Manifestation à Paris pour l'accueil de migrants sans-abri dans les centres pour les Ukrainiens

© Stéphane Duguet

En France, des centres réservés pour les migrants ukrainiens sont partiellement vides. Pourtant, l'État refuse de les ouvrir à d'autres migrants sans-abri et sans solution d'hébergement. Ce blocage est dénoncé par la Mairie de Paris, mais aussi par plusieurs des acteurs associatifs, qui manifestaient à Paris ce samedi 9 juillet.

A l'appel de neuf associations dont Médecins du Monde et Utopia 56, plusieurs centaines de personnes ont défilé depuis le plus grand centre d'accueil de la capitale situé à Porte de Versailles jusqu'à la préfecture d'Île-de-France.

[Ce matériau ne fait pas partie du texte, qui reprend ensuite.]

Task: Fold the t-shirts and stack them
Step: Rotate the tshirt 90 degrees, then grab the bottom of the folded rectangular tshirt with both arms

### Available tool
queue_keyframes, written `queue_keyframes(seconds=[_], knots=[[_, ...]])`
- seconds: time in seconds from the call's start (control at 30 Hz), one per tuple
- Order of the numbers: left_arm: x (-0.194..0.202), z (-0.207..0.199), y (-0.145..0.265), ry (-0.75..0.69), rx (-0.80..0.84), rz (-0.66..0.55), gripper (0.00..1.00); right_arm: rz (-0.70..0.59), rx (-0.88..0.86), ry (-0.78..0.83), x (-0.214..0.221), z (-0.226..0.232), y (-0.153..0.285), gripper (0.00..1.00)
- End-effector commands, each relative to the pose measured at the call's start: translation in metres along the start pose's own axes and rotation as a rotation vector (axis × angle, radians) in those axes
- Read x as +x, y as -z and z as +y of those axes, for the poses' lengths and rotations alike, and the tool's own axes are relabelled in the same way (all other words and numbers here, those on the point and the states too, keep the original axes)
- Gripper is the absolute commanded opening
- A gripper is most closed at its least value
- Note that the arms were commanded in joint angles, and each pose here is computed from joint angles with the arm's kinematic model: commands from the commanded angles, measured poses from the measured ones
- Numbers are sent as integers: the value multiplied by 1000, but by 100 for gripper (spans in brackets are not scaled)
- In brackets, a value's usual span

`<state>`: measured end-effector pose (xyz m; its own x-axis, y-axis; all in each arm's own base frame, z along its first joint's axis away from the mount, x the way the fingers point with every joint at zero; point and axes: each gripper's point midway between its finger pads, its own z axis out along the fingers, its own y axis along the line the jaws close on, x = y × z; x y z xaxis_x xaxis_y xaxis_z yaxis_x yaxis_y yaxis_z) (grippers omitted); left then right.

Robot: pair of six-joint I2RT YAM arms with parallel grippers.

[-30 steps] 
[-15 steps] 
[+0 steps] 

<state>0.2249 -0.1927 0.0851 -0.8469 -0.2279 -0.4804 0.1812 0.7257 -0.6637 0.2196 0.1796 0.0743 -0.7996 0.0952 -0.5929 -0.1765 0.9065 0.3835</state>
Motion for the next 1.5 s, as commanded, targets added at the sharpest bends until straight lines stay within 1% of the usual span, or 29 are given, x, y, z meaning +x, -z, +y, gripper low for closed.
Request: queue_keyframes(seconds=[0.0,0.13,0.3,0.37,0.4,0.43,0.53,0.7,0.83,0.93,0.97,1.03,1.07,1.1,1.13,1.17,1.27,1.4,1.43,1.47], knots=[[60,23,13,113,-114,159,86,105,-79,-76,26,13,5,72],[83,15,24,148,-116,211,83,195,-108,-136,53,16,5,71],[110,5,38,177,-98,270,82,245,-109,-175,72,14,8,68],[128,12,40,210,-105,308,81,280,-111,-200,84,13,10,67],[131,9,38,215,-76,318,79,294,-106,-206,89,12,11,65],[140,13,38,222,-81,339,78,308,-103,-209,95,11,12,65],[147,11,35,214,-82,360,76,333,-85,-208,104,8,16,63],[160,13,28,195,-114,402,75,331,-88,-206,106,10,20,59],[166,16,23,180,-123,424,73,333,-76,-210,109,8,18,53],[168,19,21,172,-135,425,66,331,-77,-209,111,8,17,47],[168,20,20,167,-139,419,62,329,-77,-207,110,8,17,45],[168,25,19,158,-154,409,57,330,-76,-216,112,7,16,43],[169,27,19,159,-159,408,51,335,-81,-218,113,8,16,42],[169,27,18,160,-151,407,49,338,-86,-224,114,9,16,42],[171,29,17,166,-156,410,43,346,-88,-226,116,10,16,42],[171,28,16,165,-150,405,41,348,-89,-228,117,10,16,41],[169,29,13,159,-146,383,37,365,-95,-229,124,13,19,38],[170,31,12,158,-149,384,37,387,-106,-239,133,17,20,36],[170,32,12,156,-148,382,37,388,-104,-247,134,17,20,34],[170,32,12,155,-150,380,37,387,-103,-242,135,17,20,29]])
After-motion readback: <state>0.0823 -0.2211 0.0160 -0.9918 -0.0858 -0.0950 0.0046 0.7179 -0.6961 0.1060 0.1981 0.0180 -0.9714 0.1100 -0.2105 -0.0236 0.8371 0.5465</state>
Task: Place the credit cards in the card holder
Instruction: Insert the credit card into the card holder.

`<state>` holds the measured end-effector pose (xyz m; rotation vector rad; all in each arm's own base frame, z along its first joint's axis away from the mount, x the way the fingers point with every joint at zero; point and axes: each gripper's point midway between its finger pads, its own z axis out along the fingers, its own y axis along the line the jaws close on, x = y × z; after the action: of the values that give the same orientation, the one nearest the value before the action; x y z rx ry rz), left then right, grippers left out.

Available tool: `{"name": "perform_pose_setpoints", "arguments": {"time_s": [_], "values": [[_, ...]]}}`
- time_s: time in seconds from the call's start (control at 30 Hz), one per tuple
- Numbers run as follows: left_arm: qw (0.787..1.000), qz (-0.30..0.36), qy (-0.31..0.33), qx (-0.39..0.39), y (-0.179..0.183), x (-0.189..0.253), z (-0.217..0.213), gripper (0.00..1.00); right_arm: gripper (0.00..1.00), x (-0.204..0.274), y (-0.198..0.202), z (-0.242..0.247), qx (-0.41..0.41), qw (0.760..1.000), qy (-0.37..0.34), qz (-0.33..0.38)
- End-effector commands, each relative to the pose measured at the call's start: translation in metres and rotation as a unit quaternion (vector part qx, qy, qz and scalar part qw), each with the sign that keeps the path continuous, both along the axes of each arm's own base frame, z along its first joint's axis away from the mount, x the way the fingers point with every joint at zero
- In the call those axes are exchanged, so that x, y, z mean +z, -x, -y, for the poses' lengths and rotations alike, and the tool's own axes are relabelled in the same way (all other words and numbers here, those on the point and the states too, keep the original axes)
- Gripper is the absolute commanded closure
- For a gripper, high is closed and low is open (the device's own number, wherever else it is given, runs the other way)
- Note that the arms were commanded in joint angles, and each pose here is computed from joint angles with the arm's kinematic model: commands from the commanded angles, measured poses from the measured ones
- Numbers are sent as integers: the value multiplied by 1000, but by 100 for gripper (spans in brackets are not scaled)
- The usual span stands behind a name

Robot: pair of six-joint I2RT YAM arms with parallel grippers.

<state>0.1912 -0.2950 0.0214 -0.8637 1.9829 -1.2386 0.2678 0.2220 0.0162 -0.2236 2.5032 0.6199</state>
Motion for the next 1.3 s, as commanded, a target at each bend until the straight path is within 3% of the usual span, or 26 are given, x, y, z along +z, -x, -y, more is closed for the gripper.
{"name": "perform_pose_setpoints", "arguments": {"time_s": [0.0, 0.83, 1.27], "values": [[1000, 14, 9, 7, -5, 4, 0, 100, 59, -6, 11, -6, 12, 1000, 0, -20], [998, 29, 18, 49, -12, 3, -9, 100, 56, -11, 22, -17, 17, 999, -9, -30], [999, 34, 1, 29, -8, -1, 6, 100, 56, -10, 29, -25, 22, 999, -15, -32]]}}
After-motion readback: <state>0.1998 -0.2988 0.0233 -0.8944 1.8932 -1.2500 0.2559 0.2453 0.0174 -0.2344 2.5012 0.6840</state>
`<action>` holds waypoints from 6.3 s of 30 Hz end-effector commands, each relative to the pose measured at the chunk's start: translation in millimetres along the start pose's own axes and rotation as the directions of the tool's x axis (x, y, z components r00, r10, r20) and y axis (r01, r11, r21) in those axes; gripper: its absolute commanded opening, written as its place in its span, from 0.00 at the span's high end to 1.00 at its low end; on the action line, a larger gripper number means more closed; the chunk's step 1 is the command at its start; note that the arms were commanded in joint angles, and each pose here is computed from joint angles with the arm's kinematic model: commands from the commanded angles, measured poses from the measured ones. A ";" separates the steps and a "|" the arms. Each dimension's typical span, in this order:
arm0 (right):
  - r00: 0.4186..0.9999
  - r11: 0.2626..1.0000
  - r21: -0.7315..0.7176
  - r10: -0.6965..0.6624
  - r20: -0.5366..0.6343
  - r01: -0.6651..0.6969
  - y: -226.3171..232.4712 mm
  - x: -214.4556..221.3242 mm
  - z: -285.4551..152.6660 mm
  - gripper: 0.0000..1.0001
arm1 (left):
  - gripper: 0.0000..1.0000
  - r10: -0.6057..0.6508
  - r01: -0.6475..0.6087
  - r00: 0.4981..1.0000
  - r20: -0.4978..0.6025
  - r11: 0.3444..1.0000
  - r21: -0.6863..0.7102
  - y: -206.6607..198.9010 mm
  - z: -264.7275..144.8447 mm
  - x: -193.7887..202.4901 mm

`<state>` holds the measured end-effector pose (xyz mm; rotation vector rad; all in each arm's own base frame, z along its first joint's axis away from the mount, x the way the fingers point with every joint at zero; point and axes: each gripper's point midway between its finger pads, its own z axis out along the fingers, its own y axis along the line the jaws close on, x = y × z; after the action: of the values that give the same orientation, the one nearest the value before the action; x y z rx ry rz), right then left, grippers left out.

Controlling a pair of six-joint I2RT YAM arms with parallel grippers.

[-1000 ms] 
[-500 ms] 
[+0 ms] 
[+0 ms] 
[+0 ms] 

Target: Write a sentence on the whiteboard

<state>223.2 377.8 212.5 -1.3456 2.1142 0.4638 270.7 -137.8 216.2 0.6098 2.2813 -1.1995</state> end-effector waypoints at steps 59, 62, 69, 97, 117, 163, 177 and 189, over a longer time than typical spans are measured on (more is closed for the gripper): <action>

Leur mot d'ordre : ouvrir ces centres aux migrants non-ukrainiens.

À quelques mètres du rassemblement, le centre d'accueil réservé aux Ukrainiens laisse plus de 300 lits vides chaque nuit. Dans le cortège, il y a des familles, des mineurs non accompagnés. Sofia, 29 ans, est portugaise, elle est en France depuis quatre ans avec son conjoint et son bébé. Ils dorment régulièrement dans une tente de fortune.

Elle explique sa présence à la manifestation au micro de notre journaliste Stéphane Duguet : « D'accord, il y a une guerre en Ukraine et je pense qu'on a tous notre cœur avec. Mais il y a beaucoup de places libres aussi ici. Les Ukrainiens ont besoin de nous, mais il y a déjà des personnes en France aussi, qui ont besoin de l'État. Je trouve que c'est surtout une question politique. Et jouer avec les vies des gens pour une question politique, ça ne se fait pas du tout. »

Conséquences sur la santé

Ce mode de vie précaire a des conséquences sur la santé des migrants. Paul Alauzy est chargé de projet « veille sanitaire migrants » et de permanence psychologique au sein de l'ONG Médecins du monde. « Trois semaines à la rue, dans un campement, on est dénutri, on manque de sommeil. Psychologiquement, c'est très très compliqué. On finit par attraper tous les virus qui passent. Si on a une maladie chronique, elle ne fera qu'empirer. C'est une situation qui est indigne. »

Avoir un hébergement est aussi essentiel pour s'intégrer dans la société. Youssouf a quinze ans, il en rêve pour pouvoir étudier. « Avec la tête tranquille, on peut aller à l'école et apprendre beaucoup de choses. Moi, je vais aller à l'école pour pouvoir savoir lire et écrire et apprendre un métier pour pouvoir me défendre. »

Cette nuit encore, et comme des centaines d'autres personnes, Sofia, sa famille et Youssouf dormiront dans la rue.